- Work to complete
Line by line, return the material below exactly as it reads.

-.-.-

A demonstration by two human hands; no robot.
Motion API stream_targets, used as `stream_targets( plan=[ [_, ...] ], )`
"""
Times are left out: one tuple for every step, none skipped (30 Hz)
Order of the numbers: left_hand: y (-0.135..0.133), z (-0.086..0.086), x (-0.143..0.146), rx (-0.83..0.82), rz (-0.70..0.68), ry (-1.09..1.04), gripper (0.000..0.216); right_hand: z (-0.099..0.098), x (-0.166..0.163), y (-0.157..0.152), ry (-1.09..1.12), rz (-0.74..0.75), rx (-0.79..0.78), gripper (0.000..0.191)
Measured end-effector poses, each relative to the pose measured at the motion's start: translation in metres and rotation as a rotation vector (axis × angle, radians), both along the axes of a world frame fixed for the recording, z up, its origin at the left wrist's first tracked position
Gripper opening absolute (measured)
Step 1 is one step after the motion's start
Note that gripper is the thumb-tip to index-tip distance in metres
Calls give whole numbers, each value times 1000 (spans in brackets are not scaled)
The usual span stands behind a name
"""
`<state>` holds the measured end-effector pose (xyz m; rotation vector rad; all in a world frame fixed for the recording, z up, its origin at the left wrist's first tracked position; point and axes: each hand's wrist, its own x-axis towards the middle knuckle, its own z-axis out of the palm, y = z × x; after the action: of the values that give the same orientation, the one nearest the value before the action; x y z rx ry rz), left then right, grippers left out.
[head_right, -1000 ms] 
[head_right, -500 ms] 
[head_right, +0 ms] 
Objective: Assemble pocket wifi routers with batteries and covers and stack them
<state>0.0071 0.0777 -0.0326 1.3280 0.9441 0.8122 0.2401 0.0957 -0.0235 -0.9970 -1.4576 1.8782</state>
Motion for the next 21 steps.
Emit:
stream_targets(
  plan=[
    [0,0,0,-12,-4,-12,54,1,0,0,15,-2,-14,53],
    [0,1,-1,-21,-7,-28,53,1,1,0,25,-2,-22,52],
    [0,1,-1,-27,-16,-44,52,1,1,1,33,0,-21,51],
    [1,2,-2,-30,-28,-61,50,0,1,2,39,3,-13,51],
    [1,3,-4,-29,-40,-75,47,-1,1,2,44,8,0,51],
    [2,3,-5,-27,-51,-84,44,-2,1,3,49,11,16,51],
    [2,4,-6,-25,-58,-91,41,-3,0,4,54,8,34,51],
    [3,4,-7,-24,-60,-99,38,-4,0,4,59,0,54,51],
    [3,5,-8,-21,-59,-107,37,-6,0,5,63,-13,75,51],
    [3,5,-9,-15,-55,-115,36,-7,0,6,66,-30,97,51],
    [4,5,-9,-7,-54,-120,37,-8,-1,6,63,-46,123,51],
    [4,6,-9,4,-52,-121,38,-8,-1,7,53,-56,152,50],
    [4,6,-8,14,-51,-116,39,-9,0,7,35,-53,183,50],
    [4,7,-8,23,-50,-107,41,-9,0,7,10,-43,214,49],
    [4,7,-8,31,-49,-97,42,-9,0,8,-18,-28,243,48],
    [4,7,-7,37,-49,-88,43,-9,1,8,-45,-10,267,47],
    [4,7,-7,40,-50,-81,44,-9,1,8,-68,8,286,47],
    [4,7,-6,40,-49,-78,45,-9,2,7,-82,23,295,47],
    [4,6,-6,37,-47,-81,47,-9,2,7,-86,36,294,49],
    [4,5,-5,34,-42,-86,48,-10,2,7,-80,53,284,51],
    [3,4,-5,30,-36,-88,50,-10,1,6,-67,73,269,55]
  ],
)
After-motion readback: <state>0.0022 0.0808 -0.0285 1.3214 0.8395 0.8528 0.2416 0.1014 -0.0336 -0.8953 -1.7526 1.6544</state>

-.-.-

- Response
A demonstration by two human hands; no robot.
Motion API stream_targets, used as `stream_targets( plan=[ [_, ...] ], )`
"""
Times are left out: one tuple for every step, none skipped (30 Hz)
Order of the numbers: left_hand: y (-0.135..0.133), z (-0.086..0.086), x (-0.143..0.146), rx (-0.83..0.82), rz (-0.70..0.68), ry (-1.09..1.04), gripper (0.000..0.216); right_hand: z (-0.099..0.098), x (-0.166..0.163), y (-0.157..0.152), ry (-1.09..1.12), rz (-0.74..0.75), rx (-0.79..0.78), gripper (0.000..0.191)
Measured end-effector poses, each relative to the pose measured at the motion's start: translation in metres and rotation as a rotation vector (axis × angle, radians), both along the axes of a world frame fixed for the recording, z up, its origin at the left wrist's first tracked position
Gripper opening absolute (measured)
Step 1 is one step after the motion's start
Note that gripper is the thumb-tip to index-tip distance in metres
Calls give whole numbers, each value times 1000 (spans in brackets are not scaled)
The usual span stands behind a name
"""
`<state>` holds the measured end-effector pose (xyz m; rotation vector rad; all in a world frame fixed for the recording, z up, its origin at the left wrist's first tracked position; point and axes: each hand's wrist, its own x-axis towards the middle knuckle, its own z-axis out of the palm, y = z × x; after the action: of the values that give the same orientation, the one nearest the value before the action; x y z rx ry rz), left then right, grippers left out.
[head_right, -1000 ms] 
[head_right, -500 ms] 
[head_right, +0 ms] 
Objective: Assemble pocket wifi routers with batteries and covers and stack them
<state>0.0071 0.0777 -0.0326 1.3280 0.9441 0.8122 0.2401 0.0957 -0.0235 -0.9970 -1.4576 1.8782</state>
Motion for the next 21 steps.
Emit:
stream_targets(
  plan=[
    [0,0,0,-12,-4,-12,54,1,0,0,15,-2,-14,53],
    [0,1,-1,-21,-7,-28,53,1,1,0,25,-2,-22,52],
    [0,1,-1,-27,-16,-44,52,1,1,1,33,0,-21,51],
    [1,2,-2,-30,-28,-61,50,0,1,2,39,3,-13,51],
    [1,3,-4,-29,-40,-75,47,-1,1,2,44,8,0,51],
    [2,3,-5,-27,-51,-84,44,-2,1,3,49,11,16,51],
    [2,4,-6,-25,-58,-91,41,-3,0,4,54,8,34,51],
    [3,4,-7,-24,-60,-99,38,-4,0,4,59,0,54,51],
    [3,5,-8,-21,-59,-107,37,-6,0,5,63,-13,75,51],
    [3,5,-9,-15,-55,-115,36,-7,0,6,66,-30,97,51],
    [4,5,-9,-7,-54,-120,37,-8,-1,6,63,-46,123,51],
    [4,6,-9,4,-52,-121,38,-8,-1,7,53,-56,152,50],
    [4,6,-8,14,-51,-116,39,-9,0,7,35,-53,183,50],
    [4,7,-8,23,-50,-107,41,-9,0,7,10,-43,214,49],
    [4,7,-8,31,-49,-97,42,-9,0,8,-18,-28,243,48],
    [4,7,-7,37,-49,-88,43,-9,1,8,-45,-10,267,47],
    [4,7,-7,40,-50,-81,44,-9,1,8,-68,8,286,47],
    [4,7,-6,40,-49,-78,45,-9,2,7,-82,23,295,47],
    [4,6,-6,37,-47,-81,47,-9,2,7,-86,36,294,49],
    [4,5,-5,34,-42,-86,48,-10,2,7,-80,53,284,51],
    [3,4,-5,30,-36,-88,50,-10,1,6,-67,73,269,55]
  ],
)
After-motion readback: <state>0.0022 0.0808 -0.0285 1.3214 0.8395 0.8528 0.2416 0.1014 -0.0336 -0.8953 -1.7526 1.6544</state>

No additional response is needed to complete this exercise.